Elsewhere I read that there is a company about to release a new 512GB mSATA SSD. It’s expected to retail for $499, but that price will surely fall over time.
Over the holiday break I occupied myself with all of the research required to create & sustain the rationalization. I watched as several E-bay auctions for X1 Carbon systems came and went. That was a test of my self-control, but not really that difficult since most were not configured as I would have liked.
The kind of truly sophisticated rationalization I required took most of a month to evolve. When last week friend David Frankel of ZipDX remarked that he was happy with his recent purchase of a Lenovo Yoga 13 it was the last straw. I broke down and placed the order. I found one in the desired configuration ( 8 GB, 256 GB, Win7 Pro) on E-bay for a bit less than ordering from Lenovo.com.

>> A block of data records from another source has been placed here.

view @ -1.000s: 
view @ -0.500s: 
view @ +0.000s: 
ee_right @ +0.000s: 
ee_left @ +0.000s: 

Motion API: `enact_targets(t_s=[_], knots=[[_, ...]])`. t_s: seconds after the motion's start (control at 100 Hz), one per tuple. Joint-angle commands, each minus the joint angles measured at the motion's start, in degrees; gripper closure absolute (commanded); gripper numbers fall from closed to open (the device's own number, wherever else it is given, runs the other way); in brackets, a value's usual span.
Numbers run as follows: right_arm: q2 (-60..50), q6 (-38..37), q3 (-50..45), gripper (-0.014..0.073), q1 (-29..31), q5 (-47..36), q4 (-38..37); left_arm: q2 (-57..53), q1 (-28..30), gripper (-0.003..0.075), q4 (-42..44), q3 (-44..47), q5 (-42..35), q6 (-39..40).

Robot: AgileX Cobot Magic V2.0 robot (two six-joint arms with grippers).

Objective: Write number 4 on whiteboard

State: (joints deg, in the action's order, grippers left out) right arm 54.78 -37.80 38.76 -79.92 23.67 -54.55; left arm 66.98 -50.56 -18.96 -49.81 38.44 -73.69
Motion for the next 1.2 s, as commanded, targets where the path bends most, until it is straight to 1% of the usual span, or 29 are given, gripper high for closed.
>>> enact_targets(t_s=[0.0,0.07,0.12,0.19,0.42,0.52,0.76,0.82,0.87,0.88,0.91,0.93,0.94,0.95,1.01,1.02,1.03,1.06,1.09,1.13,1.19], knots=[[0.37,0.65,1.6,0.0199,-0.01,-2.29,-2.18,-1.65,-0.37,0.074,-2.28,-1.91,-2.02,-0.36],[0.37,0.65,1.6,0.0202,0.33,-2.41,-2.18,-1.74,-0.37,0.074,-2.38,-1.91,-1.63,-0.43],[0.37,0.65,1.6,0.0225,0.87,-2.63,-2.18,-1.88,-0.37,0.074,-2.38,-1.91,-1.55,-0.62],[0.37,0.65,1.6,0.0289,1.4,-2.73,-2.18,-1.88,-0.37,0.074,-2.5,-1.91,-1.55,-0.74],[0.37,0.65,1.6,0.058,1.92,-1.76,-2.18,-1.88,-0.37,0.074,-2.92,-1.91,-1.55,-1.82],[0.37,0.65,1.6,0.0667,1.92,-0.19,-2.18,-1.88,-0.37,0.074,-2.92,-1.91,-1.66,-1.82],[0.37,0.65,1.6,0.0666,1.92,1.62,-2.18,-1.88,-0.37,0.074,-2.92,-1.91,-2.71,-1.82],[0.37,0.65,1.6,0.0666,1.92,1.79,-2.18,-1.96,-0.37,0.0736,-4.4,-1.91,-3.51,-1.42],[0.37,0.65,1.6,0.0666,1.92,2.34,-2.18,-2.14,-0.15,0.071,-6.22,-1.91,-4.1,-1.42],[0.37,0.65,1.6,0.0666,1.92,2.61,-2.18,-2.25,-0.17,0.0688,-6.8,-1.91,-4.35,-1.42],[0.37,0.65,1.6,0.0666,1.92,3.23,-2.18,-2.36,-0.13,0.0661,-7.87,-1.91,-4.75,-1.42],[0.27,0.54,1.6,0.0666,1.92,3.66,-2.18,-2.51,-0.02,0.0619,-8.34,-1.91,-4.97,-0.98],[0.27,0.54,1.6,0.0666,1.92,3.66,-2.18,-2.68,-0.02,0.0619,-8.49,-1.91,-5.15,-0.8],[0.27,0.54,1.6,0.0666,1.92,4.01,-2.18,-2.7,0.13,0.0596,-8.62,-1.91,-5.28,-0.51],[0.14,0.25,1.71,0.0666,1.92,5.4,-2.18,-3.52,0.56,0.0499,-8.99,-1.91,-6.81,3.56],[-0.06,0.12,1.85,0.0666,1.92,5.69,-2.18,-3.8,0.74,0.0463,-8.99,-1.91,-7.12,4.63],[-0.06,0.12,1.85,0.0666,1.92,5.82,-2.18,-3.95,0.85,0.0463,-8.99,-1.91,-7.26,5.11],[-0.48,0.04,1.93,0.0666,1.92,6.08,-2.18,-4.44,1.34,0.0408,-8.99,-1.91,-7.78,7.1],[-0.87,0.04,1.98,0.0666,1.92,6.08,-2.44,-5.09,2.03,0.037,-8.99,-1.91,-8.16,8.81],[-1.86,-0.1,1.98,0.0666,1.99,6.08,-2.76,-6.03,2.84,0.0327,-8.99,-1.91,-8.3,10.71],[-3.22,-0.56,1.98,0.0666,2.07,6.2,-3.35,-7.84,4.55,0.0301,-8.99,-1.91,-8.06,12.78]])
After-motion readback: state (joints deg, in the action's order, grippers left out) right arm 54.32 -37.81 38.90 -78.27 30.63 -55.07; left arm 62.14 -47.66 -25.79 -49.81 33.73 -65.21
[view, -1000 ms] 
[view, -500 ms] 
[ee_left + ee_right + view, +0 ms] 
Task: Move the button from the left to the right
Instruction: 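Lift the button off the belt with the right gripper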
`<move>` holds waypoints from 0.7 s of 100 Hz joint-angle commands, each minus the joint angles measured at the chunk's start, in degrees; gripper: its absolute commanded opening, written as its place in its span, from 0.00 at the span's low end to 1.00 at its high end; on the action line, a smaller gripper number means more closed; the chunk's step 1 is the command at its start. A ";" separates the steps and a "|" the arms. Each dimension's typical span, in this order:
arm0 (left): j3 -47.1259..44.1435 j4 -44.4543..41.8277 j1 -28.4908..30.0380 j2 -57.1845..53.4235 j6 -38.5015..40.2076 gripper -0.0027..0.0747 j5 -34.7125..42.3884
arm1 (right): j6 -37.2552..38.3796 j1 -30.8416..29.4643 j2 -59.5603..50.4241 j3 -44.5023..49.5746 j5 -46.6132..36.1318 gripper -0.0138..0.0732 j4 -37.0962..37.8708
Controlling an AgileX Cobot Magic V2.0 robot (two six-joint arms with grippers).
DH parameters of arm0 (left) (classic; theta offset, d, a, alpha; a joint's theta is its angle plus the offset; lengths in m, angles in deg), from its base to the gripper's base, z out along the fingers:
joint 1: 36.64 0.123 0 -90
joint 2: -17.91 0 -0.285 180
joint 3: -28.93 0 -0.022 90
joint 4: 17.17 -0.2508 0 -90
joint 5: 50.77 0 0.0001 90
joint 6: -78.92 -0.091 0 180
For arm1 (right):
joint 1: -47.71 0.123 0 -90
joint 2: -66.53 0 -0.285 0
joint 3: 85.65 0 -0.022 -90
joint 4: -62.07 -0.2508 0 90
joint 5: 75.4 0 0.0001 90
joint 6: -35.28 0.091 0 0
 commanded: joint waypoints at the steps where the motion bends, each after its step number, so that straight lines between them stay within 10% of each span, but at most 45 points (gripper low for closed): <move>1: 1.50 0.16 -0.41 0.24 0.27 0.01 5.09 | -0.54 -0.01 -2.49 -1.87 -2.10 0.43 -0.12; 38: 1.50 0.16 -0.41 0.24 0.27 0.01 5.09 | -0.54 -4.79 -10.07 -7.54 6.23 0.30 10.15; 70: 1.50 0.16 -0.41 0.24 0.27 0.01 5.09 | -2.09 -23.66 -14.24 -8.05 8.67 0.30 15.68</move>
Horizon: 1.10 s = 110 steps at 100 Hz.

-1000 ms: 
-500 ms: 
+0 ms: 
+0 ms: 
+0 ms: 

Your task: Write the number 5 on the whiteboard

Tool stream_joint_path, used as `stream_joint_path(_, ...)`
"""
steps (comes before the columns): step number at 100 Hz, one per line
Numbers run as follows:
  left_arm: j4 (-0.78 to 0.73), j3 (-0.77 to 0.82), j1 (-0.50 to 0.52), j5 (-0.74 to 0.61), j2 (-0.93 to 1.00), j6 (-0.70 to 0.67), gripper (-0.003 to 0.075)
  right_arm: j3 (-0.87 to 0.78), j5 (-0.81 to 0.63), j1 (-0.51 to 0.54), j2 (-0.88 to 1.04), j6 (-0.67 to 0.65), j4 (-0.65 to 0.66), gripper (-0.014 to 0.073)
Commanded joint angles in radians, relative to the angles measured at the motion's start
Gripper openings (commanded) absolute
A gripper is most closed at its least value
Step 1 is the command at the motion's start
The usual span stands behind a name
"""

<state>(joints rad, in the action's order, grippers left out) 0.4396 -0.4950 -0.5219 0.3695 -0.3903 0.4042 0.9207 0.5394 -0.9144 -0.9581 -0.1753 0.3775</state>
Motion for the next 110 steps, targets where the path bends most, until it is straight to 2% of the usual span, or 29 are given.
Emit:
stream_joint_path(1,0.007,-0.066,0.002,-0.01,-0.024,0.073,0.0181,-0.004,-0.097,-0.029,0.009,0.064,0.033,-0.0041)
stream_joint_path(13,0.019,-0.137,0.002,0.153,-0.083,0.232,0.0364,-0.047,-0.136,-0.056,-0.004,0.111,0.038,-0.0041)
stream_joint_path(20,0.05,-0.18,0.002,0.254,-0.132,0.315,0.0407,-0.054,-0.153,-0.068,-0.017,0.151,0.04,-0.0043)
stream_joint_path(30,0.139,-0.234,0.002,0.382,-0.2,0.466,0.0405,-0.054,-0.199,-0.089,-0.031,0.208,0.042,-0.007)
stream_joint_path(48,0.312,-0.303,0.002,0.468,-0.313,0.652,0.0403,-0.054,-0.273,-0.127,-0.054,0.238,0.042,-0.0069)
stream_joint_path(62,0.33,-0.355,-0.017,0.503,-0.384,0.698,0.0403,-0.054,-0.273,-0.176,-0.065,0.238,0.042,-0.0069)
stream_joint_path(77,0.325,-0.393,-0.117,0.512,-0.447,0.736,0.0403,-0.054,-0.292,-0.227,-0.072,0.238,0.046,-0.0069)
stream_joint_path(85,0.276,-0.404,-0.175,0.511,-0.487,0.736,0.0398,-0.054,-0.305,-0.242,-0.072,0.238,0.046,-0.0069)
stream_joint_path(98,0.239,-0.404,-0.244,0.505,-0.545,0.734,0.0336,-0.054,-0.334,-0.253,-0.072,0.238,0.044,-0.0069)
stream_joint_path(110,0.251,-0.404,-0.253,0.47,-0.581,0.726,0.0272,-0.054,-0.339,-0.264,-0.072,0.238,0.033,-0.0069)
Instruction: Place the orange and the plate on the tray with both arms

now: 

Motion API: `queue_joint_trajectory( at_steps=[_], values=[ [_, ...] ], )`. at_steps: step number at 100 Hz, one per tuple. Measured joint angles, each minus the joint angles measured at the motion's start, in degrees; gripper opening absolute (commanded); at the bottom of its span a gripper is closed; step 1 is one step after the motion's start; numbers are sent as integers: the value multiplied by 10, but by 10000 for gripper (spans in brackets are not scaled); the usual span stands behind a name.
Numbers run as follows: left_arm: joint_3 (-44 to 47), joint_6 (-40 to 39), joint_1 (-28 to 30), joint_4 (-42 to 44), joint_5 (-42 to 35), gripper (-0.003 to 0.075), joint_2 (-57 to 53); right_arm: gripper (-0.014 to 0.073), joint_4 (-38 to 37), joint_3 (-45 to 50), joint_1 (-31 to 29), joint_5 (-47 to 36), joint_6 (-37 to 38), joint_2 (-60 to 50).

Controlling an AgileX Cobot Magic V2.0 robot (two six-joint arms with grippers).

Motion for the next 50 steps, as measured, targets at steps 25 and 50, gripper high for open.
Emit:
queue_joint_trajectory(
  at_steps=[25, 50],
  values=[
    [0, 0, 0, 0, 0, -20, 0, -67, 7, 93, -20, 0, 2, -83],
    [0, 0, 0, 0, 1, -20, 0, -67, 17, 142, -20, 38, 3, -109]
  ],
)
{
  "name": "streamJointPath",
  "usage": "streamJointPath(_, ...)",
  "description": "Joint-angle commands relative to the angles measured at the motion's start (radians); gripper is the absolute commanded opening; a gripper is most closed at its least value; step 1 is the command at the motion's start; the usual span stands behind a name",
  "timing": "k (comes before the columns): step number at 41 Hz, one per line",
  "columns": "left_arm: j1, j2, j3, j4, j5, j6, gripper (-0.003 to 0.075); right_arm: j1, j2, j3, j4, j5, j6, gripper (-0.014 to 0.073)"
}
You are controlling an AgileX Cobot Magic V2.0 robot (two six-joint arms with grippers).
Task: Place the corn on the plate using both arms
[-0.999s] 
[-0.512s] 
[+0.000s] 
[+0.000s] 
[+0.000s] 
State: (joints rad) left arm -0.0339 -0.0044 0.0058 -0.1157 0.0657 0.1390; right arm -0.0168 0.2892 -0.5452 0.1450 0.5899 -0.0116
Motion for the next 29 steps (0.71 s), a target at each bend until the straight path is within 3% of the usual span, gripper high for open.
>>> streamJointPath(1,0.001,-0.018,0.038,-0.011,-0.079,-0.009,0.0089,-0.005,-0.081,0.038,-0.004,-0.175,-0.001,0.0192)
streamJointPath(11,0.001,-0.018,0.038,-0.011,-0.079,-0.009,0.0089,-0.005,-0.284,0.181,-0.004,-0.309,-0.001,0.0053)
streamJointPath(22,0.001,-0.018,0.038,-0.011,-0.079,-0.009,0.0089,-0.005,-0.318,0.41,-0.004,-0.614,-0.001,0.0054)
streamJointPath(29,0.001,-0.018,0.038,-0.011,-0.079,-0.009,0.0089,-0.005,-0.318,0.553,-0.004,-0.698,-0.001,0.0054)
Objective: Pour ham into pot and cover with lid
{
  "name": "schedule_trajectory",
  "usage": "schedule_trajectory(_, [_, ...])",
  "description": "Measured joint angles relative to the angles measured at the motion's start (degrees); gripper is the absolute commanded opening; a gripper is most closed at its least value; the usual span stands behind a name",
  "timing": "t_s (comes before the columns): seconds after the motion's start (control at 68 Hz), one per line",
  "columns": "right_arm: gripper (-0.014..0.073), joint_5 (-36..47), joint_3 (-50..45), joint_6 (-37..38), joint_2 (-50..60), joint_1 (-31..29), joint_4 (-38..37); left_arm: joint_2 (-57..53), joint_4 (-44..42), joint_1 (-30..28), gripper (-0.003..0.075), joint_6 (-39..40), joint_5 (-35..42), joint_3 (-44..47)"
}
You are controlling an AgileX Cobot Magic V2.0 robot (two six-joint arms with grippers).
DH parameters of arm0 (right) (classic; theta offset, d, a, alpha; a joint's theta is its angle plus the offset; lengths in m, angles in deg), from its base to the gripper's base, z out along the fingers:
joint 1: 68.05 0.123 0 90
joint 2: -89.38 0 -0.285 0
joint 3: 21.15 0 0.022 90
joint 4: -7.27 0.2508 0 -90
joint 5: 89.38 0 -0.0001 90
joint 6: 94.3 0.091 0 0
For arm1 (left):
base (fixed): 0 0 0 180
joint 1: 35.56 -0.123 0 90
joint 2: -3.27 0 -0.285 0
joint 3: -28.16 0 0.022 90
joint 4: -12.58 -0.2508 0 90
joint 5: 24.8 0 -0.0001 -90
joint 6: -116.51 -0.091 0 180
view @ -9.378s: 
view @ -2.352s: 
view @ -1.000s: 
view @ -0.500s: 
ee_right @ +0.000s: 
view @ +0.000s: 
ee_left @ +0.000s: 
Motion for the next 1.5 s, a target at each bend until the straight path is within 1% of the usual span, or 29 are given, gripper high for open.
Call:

Priced just over $1700 the X1 Carbon is the second most expensive computer that I’ve ever purchased for my personal use. Oddly enough, the only more costly computer I’ve ever bought for myself was the very first computer that I ever bought. That was a 12 MHz 80286 clone that I bought just after graduating from school back in the 1980s. It cost me $2250 CDN, which was a fortune at that time in my life.
Many people have suggested that I look at Apple’s MacBook Air. Since the X1 Carbon is quite costly I thought it wise to price a comparable MacBook Air to see if it was a better value. In the end I found the two systems cost about the same.
In truth, the comparably optioned 13” MacBook Air was about $100 less without considering any extended service plan. The MacBook comes with a one year warranty whereas the Lenovo system comes with a three-year warranty. Adding the extended warranty to the MacBook Air makes it the more expensive choice, even before considering the cost of the Windows license I’d need to add.
In the end I’m hopeful that the X1 Carbon will be a solid choice. It’s more costly than most of the other options, but it should last me a long while before becoming a source of frustration.
When the X1 arrives, which is projected to be a week or two down the road, I’ll need to return to the question of my shoulder bag. I really do need a new one, y’know?